The October Kaiser Health Tracking Poll focuses on the Affordable Care Act’s (ACA) marketplaces as the November 1st open enrollment period approaches, amidst a period of uncertainty on the future of the individual market. The majority of the public think it is more important for President Trump and Congress to work on legislation to stabilize the marketplaces rather than continue efforts to repeal and replace the 2010 health care law (66 percent vs. 29 percent). There are distinct differences by party with the majority of Democrats (85 percent) and independents (67 percent) saying legislation to stabilize the marketplaces is more important while about half of Republicans (51 percent) say it is more important for lawmakers to continue efforts to repeal and replace the 2010 health care law.
One proposed step Congress could take to stabilize the markets and control costs for people who purchase their plans on their own is to guarantee payments to insurance companies that help cover the cost of deductibles and copayments for lower-income Americans (known commonly as ‘cost-sharing reduction’ (CSR) payments). The Trump Administration has announced they will stop making these payments. While initially the majority of Republicans (55 percent) say these payments should be stopped, when asked whether they support Congress guaranteeing the funds to continue the CSR payments when the proposal is included in a bipartisan compromise that would give states more flexibility in the types of plan sold in their state’s marketplace, a majority of the public (69 percent) – including roughly equal shares of Democrats (69 percent), independents (70 percent), and Republicans (68 percent) – support such a compromise.
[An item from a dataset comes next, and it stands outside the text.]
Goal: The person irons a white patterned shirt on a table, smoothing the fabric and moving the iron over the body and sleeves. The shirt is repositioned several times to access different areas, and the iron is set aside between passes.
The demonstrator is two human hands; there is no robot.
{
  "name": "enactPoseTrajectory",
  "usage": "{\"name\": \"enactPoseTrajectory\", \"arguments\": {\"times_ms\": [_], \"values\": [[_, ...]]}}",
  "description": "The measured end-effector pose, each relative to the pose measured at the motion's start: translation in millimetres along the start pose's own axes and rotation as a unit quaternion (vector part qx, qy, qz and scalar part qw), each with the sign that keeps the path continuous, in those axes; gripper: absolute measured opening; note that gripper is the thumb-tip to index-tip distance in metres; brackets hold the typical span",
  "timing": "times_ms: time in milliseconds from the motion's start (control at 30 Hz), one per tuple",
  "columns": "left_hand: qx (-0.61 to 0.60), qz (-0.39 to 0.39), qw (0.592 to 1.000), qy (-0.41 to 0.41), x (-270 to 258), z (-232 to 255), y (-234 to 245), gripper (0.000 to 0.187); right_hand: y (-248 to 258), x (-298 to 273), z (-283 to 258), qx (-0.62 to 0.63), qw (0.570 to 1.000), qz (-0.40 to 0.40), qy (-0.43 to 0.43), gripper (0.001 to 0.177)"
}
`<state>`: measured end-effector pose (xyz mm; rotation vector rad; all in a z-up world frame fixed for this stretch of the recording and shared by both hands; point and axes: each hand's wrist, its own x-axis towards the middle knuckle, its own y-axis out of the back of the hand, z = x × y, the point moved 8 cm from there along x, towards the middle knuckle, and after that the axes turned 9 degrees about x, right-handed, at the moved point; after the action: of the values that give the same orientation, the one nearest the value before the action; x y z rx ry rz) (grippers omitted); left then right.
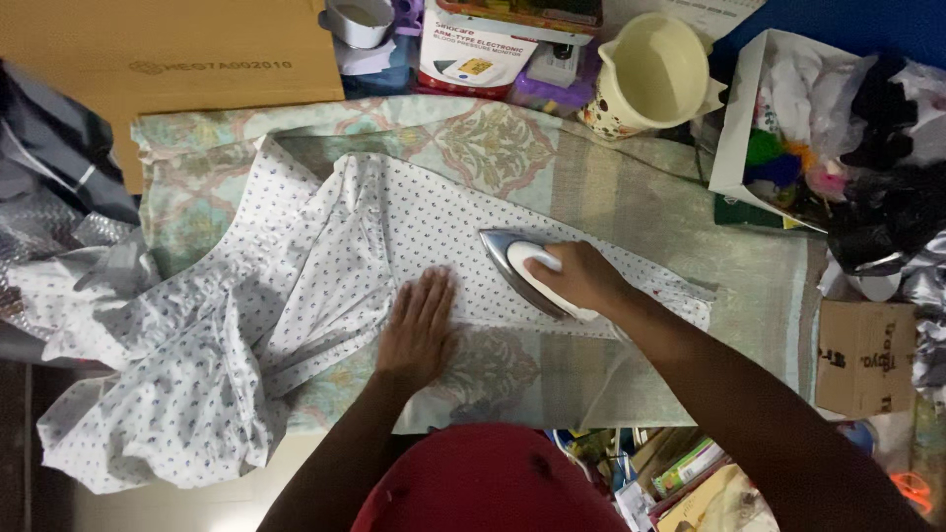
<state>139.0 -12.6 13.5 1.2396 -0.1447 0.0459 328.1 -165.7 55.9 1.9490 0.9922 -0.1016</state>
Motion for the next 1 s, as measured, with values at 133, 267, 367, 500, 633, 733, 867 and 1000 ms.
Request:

Overall favorability of the ACA increased over the past month with about half (51 percent) of the public holding favorable views of the ACA while 40 percent hold an unfavorable view of the 2010 law. This is five percentage points higher than the share of the public who held favorable attitudes last month (46 percent), and more similar to the share measured in August.
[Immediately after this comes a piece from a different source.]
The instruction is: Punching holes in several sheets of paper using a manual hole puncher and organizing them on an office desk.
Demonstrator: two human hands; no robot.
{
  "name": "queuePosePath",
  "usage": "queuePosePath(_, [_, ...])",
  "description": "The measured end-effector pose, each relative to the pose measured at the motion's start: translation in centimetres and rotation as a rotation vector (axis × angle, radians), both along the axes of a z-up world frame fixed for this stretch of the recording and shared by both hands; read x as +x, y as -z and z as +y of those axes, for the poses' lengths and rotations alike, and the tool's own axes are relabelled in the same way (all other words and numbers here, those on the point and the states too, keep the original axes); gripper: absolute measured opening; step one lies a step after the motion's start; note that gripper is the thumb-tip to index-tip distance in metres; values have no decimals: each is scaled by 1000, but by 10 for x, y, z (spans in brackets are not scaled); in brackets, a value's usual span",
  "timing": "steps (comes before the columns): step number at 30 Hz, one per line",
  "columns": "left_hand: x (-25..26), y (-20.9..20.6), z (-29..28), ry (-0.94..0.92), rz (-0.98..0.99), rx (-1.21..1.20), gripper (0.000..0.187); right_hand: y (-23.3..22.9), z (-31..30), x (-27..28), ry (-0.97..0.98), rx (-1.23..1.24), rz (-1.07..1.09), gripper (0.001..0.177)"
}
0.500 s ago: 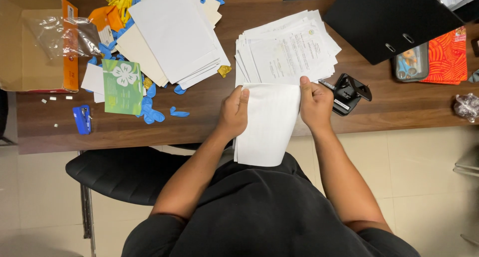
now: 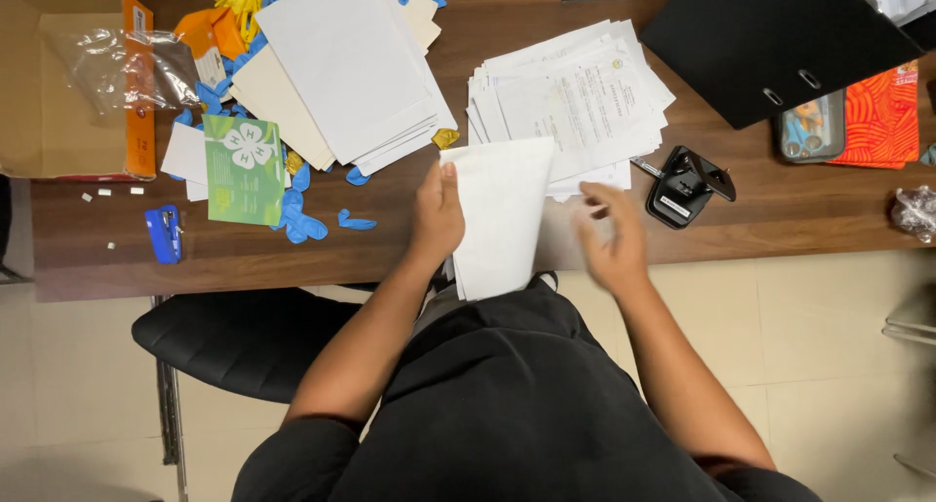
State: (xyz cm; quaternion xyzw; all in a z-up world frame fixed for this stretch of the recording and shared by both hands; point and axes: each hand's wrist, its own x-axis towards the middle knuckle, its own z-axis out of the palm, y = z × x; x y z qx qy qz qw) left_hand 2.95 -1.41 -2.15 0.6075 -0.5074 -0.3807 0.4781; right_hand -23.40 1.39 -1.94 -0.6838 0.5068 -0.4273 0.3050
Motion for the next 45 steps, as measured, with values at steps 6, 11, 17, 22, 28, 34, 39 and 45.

Politics and the ACA Marketplaces
This month’s Kaiser Health Tracking Poll, which was conducted prior to President Trump’s executive order on the Affordable Care Act and the most recent statements from the Trump administration regarding CSR payments, examines the public’s attitudes towards the ACA marketplaces, before the next open enrollment period beginning on November 1st.
The majority of the public think it is more important for President Trump and Congress to work on legislation to stabilize the marketplaces in order to minimize premiums increases and encourage more insurers to participate in the marketplaces than continue efforts to repeal and replace the 2010 health care law (66 percent vs. 29 percent). There are distinct differences by party with the majority of Democrats (85 percent) and independents (67 percent) saying legislation to stabilize the marketplaces is more important while about half of Republicans (51 percent) say it is more important for lawmakers to continue efforts to repeal and replace the 2010 health care law.